### EXERCISE AIM
Omit the pictures and reproduce the rest of the listing exactly.
-- DATA BELOW follows --
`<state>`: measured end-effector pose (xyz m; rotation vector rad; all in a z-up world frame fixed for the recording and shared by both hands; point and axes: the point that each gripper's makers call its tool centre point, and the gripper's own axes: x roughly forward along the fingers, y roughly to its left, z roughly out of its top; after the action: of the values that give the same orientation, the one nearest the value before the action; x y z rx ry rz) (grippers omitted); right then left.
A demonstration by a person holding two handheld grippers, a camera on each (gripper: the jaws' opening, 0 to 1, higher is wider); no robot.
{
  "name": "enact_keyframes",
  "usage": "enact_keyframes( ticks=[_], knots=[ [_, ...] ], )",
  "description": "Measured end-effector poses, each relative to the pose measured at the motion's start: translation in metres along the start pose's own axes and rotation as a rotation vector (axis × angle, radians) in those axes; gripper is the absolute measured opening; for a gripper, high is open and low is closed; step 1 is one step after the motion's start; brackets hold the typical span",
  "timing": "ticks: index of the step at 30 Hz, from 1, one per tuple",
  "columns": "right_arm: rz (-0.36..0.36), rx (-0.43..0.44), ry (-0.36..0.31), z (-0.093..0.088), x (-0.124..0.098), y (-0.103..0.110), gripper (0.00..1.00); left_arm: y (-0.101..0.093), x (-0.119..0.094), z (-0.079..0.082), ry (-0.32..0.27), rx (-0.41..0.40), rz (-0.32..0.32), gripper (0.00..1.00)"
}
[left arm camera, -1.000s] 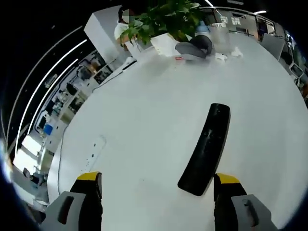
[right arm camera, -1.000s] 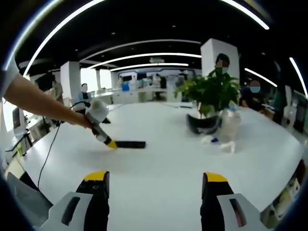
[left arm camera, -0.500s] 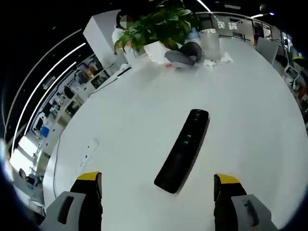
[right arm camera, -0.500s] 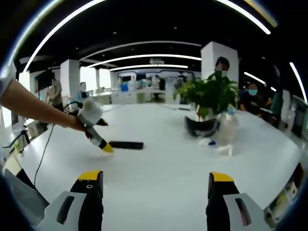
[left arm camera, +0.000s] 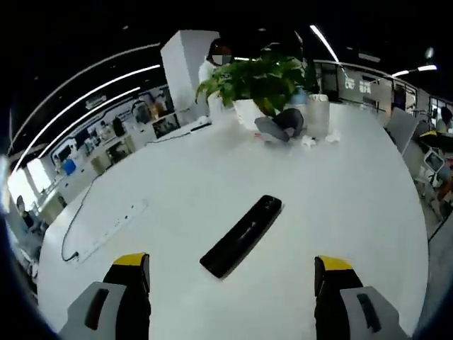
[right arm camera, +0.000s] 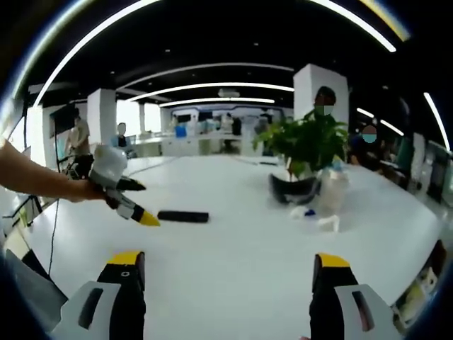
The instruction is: Press the specified remote control buttons in sequence, fully releasing each button before pressing the next.
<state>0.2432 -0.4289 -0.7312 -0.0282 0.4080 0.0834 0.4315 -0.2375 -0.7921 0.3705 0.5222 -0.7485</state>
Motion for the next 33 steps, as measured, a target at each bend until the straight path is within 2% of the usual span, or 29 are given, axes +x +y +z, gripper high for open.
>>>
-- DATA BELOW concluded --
### ANSWER BOX
`<state>`: measured end-effector pose (xyz m; rotation vector rad; all in a z-up world frame fixed for the recording and shared by both hands; point and axes: the point that each gripper's makers call its tool centre point, and the gripper's own axes: x roughly forward along the fingers, y roughly to its left, z roughly out of its top; after the action: of the values that give the same orientation, the one nearest the value before the action; x y z rx ry rz) (grippers omitted); right then left.
A demonstration by a person holding two handheld grippers, a camera on each (gripper: the jaws' opening, 0 to 1, higher is wider); no robot.
{
  "name": "enact_keyframes",
  "usage": "enact_keyframes( ticks=[_], knots=[ [_, ...] ], )",
  "description": "Measured end-effector poses, each relative to the pose measured at the motion's start: translation in metres along the start pose's own axes and rotation as a rotation vector (axis × angle, radians) in those axes; gripper is the absolute measured opening; for a gripper, high is open and low is closed; step 1 is one step after the motion's start; brackets hold the typical span",
  "timing": "ticks: index of the step at 30 Hz, from 1, one per tuple",
  "columns": "right_arm: rz (-0.36..0.36), rx (-0.43..0.44), ry (-0.36..0.31), z (-0.093..0.088), x (-0.124..0.098), y (-0.103..0.110), gripper (0.00..1.00); left_arm: y (-0.101..0.093), x (-0.119..0.094), z (-0.079..0.082), ry (-0.32..0.27), rx (-0.41..0.40), rz (-0.32..0.32), gripper (0.00..1.00)"
}
[left arm camera, -1.000s] 
[right arm camera, -1.000s] 
[left arm camera, -0.500s] 
[right arm camera, -0.500s] 
[left arm camera, +0.000s] 
[right arm camera, +0.000s] 
The instruction is: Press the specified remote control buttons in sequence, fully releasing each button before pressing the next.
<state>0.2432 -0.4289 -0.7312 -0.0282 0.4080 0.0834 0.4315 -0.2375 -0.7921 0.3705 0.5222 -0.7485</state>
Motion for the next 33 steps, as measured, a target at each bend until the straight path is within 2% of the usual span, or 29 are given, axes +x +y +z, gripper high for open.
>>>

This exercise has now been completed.